And from the moment he laid eyes on Penny at the lake last August, he hadn’t even looked at another woman, much less bedded one. His body burned with need, but it was a fire only Penny could ease. Something he knew from experience, embarrassingly enough.
After Penny had tumbled into Francesca’s bedroom that night a year ago and then refused to talk to him about it, he had behaved in the most destructive way. Something had happened to her, something so awful it had turned her into a shadow of herself, and he was kept outside of it. By her choice.
He knew he had acted the reverse of what he should have, but in a desperate need to have revenge against Penny for shutting him out, he had flirted outrageously with every woman he met, not once caring about who she was as long as she could be a possible bedmate and for a short moment of time erase the image of the drenched and bruised Penny on the floor that night.
But in vain. It never went farther than him arriving at the woman’s bedroom and making a humiliated escape from it in a couple of minutes. Not because he wasn’t able to perform. No, it was simply because he felt like an ogre, thinking of being unfaithful to Penny, and he never got over that enough to be able to stay.
After a while he gave up his foolish quest for bodily satisfaction and let the truth sink in. Everyone always joked about how a reformed libertine made the best husband, and he guessed he was the living evidence of that.
Not that he knew what kind of husband he would be—probably suffocating poor Penny with his silly need of being near her, touching her, looking at her, loving her—but it was obvious he had no need for anyone other than her, his woman.
“Why don’t you just explain to her how wrongly she thinks of you?”
Rake scowled at his father. “Why? Because you all keep joking about me being the lover of all time, something you always have done, and probably always will. Is it so strange that she, who has heard about this her whole life, believes it to be the truth?”
“No,” his father admitted, looking a bit embarrassed. “I’ve never thought twice about it. We all have our place in the family, and I’m sorry to say that you, dear son, have always been the wicked libertine.”
“I might have been in my early twenties, but not for years, now. But to her that is all that counts.”
The memory of Penny’s words, that his mouth had kissed every woman of the ton, rang in his head, and he sighed heavily. He had a sinking feeling that he had tried to fight a cause already lost. Penny loved him, something he had no doubt about, but for her that apparently wasn’t enough.
Telling her he wasn’t the man for her hadn’t been a complete lie, because he knew if she just opened her eyes and saw him for what he really was, and not what she had been told all her life, she would know too that they were meant to be together. But if she couldn’t get past the image of him that his family’s constant teasing had given her, he knew he had to let her go.
He would probably die a little every lonely day without her, but at least he wouldn’t live this strange half-life waiting for her to come around.
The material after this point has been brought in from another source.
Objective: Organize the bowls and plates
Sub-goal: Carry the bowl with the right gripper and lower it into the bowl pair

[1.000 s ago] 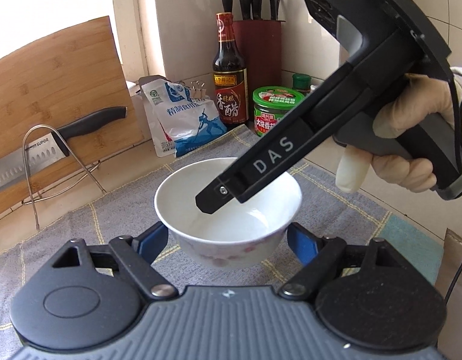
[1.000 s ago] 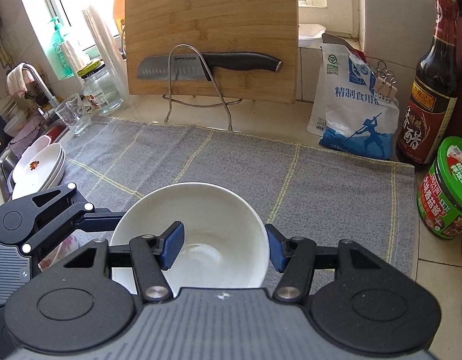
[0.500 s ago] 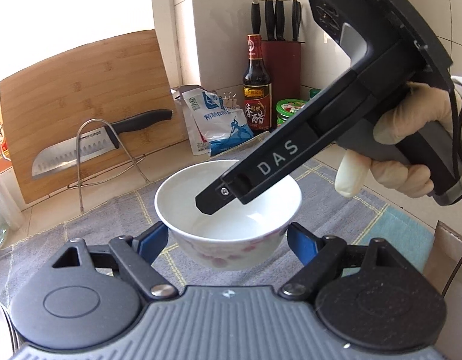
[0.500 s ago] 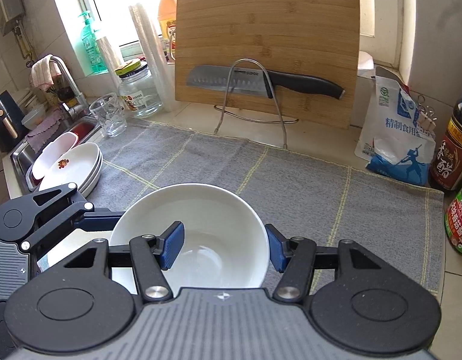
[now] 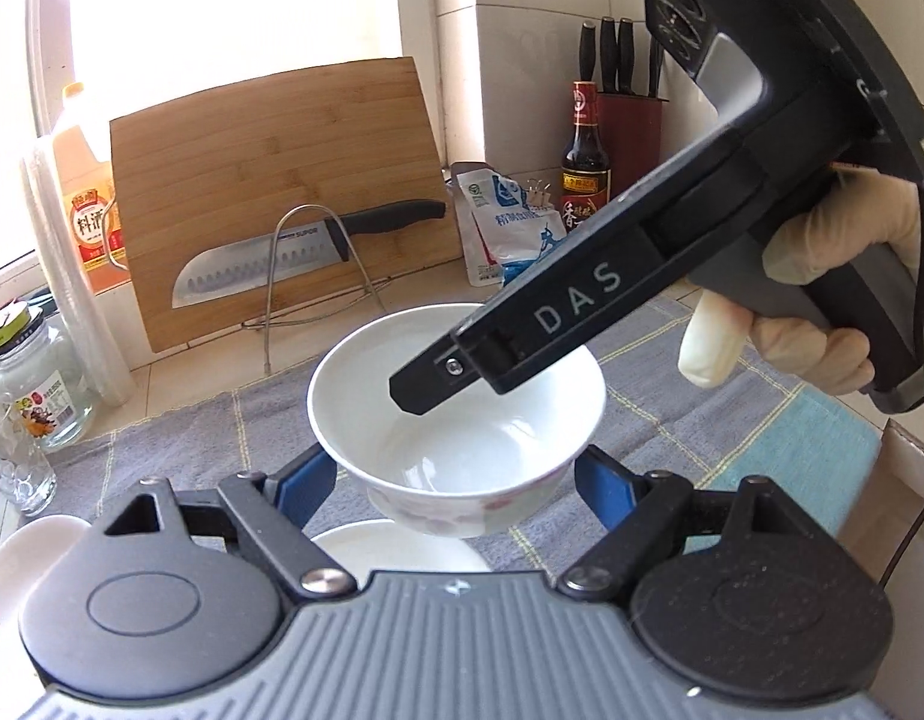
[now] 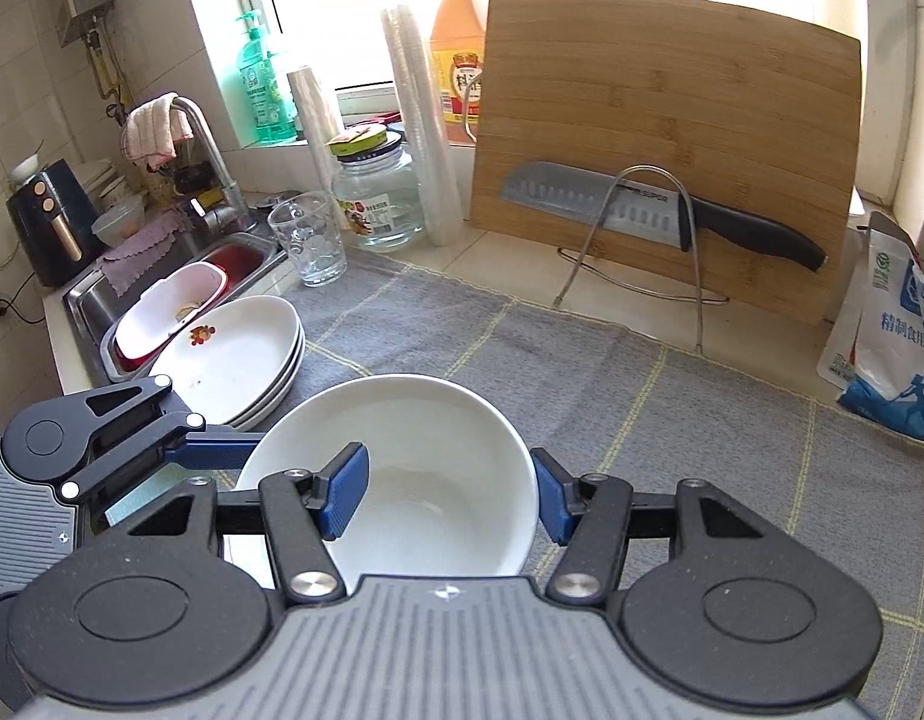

“Why don’t you just go to the foyer and talk to Penny? She’s been sitting there for hours, waiting for you to come back home.”
“She has?”
His father rolled his eyes dramatically. “You don’t have to look so happy over that. The poor girl is probably boiling mad right now, after sitting there in that drafty room all day. Last time I spoke to her she practically bit my head off. She’s not in the best of moods, I dare say.”
Rake felt a hope build in his chest as he heard his father’s words. So she had been sitting there all day, waiting for him to return, while he had been drinking in the stable across the courtyard? How nice.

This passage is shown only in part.